For information, call the Rio Rancho Library at (505) 891-5013. The Library is located at 755 Loma Colorado NE in Rio Rancho.

Two sides to every story

“Dinner with Friends” sounds like a less violent play than The Adobe Theater’s last offering (“Murder among Friends”). To be sure, no one is killed in this Pulitzer Prize-winning play from 2000, but there is plenty of tension in Donald Margulies’ tale of two couples whose long-standing friendship is threatened when one of the marriages falters. In this play, which opens at the Adobe Theater on April 27, we can eavesdrop on the couples alone and together, learning the secrets and dangers of “matchmaking” and infidelity.

The production is directed by recent Albuquerque transplant (and Adobe newcomer) Craig Stoebling, an actor and director who played the role of Gabe in a New York City production in 2003. Craig thinks this “powerful, beautifully written play” will appeal to Adobe Theater audiences, who may be tempted to take sides with one or another character but who will enjoy the twists of the plot and the revelations that change the perspectives of the characters.

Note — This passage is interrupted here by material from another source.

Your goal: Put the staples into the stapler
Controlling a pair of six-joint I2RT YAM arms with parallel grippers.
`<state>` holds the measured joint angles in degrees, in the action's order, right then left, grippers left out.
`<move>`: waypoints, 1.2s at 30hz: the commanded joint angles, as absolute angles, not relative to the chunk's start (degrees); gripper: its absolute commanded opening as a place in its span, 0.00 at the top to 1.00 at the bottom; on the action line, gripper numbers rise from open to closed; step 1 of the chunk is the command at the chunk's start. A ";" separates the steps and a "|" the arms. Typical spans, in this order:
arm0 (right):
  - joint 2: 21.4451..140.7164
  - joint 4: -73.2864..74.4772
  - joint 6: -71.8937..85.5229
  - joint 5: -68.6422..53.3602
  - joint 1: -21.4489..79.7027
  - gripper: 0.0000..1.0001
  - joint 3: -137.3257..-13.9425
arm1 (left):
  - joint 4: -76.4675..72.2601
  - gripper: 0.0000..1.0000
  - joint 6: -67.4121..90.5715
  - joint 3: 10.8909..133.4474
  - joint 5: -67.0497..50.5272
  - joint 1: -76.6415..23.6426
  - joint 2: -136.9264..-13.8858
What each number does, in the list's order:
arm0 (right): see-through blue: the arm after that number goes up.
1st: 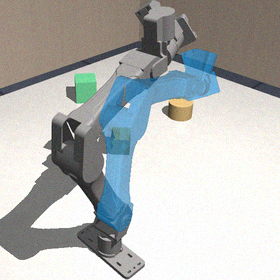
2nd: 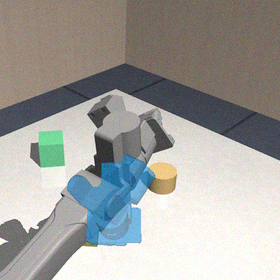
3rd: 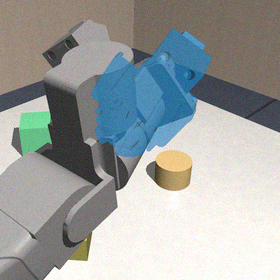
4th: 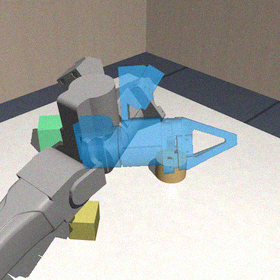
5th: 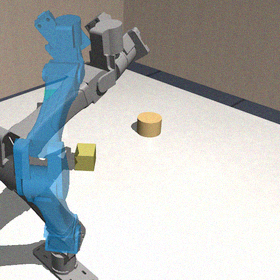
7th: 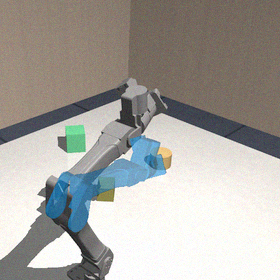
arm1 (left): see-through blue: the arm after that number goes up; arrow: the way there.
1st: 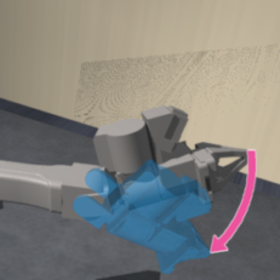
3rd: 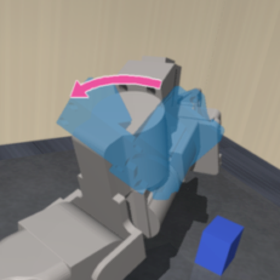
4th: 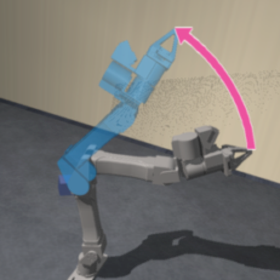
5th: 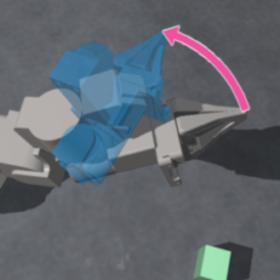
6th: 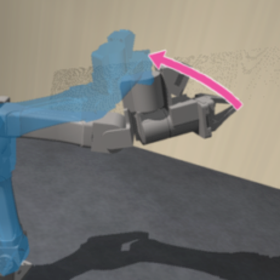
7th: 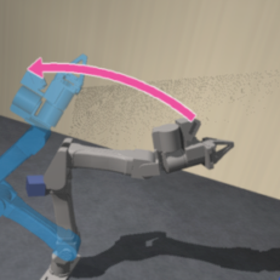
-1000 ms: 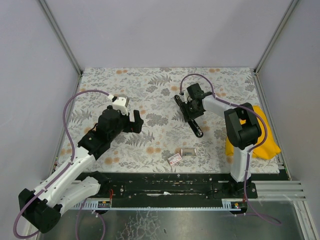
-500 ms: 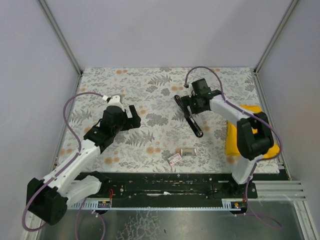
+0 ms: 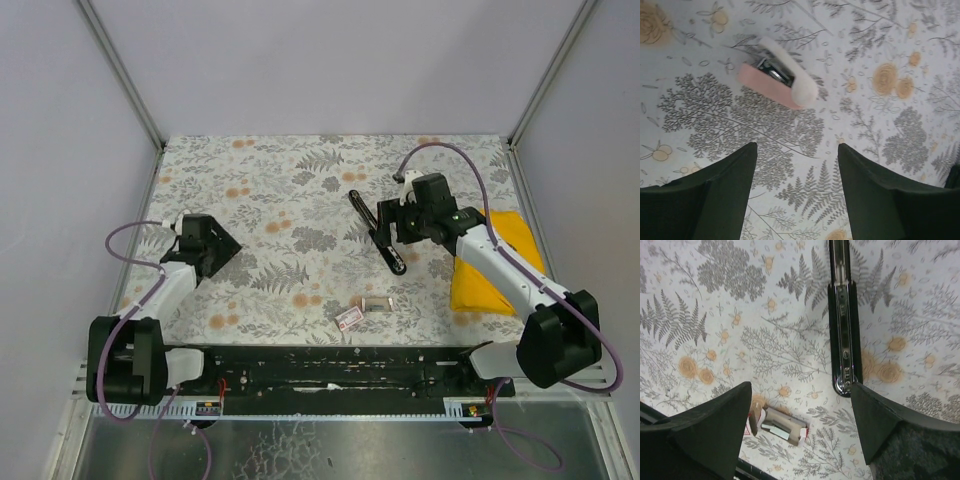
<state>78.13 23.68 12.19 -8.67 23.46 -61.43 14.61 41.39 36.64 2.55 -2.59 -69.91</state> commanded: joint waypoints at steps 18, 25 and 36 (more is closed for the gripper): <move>76.94 19.52 18.27 -18.91 23.37 0.14 -54.50 | 1.96 0.57 51.23 33.50 4.12 5.67 -76.95; 77.17 19.09 19.18 -19.99 23.33 0.14 -53.73 | -0.58 0.57 51.28 33.02 2.49 6.96 -79.02; 76.78 19.34 20.12 -20.06 23.35 0.15 -52.31 | -2.01 0.65 50.11 34.10 0.51 7.95 -83.20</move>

Playwright Margulies has written over a dozen entertaining works that have received critical acclaim. “Dinner with Friends” presents a simultaneously funny and moving portrait of one couple (Karen and Gabe) learning of the breakup of the couple (Beth and Tom) they had brought together a decade earlier, and the impact of that separation on their own marriage. Karen sympathizes with her friend Beth, while Gabe is inclined to listen to the side of the story presented by his old friend Tom. Conflicts and questions arise: how well do we know our friends, our partners, and even ourselves?

“Dinner with Friends” opens on April 27 at the Adobe Theater, 9813 Fourth St. NW, just two blocks north of Alameda, and plays Fridays and Saturdays at 8 p.m., Sundays at 2 p.m. through May 20. Tickets are $12, students and seniors $10. For information or reservations, call (505) 898-9222.

Friends of Coronado State Monument offer photography workshop

Alex Candelaria Sedillos, an editorial and advertising photographer and a member of the Coronado State Monument staff, will lead a photography workshop on April 21 from 10:00 a.m. to 3:00 p.m. The workshop is sponsored by the Friends of Coronado State Monument, and will be held at the Coronado State Monument, located on US 550, about one mile west of I-25.

The workshop is for all levels of experience and for any type of camera. It will emphasize the mechanics and aesthetics of “photography of the grand landscape” and also “environmental portraiture.”